They did it.  The Republicans on the Judiciary Committee did what a
Democrat had called the "unthinkable" when they voted for articles of
impeachment.  But what "unthinkable" means for some usually means
something else to others as it was in plain view during the Judiciary
Hearings.  To the Democrats, the unthinkable appeared to be a situation
in which a president could be in dire straits because of shenanigans
perpetrated in a civil rights suit brought forth by a woman, of all
people, who had not even been physically reduced to a pulp, nor sent to a
mental institution because of acts committed by the person she accused.
Where was the damage they asked with disdain?  Where was the violation of
the law?  And what law in the first place?  Was it not just about sex?
Is there a law against sex?  Did the Right Wing pass a law against sex
while we were having sex?

For the Republicans, the unthinkable was clearly a situation when a
president could have engaged in shenanigans in a civil rights suit so
obvious that only the blindfolded could have failed to notice, regardless
of who brought the suit.

For me, an ordinary feminist, the fact that the hearings were taking
place at all was the unthinkable because they were about women and laws
specific to us.  This was an unprecedented milestone.
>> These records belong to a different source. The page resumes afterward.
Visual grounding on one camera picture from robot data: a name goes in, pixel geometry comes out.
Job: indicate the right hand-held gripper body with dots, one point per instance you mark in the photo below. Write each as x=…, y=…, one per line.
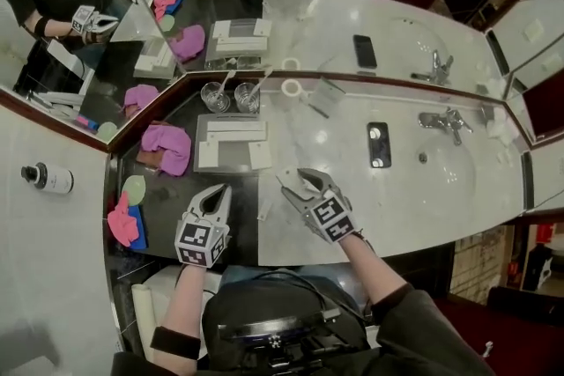
x=330, y=216

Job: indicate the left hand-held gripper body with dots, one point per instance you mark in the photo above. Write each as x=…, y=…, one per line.
x=194, y=235

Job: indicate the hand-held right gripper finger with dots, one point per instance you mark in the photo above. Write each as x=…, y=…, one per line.
x=326, y=185
x=299, y=204

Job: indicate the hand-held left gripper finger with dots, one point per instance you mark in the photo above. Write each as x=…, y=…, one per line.
x=224, y=213
x=194, y=204

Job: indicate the person's left forearm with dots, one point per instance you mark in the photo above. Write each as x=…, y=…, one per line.
x=183, y=304

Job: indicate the black forearm band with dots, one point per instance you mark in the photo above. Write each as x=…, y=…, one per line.
x=176, y=343

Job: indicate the person's right forearm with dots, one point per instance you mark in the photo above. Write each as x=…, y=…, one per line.
x=372, y=268

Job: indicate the blue cloth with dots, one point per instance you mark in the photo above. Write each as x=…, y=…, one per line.
x=140, y=231

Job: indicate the person's blue jeans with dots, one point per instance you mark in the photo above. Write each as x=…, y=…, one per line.
x=238, y=273

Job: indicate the clear plastic tray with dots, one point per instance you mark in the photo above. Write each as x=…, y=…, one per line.
x=233, y=156

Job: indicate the pale green round pad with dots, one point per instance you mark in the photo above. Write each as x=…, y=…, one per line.
x=134, y=189

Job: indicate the purple cloth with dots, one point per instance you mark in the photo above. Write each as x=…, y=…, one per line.
x=167, y=147

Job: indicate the brown cloth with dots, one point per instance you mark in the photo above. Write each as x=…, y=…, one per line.
x=147, y=157

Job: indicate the black smartphone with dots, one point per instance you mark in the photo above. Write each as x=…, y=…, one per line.
x=379, y=145

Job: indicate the cream paper roll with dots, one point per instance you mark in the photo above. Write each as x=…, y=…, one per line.
x=143, y=317

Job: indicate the person's dark shirt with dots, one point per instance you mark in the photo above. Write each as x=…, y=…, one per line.
x=264, y=304

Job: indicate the chrome sink drain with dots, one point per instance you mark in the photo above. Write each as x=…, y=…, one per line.
x=423, y=156

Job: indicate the white toilet paper roll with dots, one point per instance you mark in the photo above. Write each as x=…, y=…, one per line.
x=291, y=89

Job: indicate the glass tumbler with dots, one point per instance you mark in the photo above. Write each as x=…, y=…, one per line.
x=215, y=99
x=247, y=99

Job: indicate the white sink basin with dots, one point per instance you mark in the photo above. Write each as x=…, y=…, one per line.
x=449, y=180

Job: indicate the chrome faucet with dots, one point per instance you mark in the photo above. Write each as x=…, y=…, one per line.
x=445, y=121

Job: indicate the white pump bottle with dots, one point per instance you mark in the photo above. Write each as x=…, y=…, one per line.
x=53, y=178

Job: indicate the small chrome holder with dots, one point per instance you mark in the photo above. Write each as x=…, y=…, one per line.
x=487, y=112

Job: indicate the small white soap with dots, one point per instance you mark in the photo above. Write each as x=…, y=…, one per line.
x=504, y=156

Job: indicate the white folded towel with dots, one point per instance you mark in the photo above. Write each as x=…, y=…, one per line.
x=502, y=127

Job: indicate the chrome door knob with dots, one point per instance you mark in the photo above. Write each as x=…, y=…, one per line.
x=488, y=348

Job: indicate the dark red wooden door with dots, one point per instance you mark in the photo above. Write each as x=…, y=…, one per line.
x=506, y=330

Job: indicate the angled mirror panel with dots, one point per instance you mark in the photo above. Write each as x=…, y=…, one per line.
x=44, y=57
x=542, y=57

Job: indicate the black chest camera mount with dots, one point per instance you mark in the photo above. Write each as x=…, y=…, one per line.
x=282, y=343

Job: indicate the large wall mirror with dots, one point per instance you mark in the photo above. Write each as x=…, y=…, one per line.
x=352, y=26
That, in itself, made the Judiciary Committee hearings a majestic event.
The words of Abigail Adams came to mind.  "Remember the Ladies," she had
written to her husband John in 1776, urging him not to forget to include
women in the Declaration he was carving and to be "more generous and
favorable to them [the Ladies] than your ancestors".  The very busy Mr.
Adams took time to read the letter nevertheless and had a good laugh.  He
replied promptly, admitted he had had a good laugh indeed and asked if
she thought he and the drafters were nuts.  Actually, people did not
speak that way yet, therefore Mr. Adams expressed the same thought with
the verbal elegance of the time: "We know better than to repeal our
Masculine systems," adding that it was out of the question [that] he and
his friends be subjected to the "Despotism of the Petticoat".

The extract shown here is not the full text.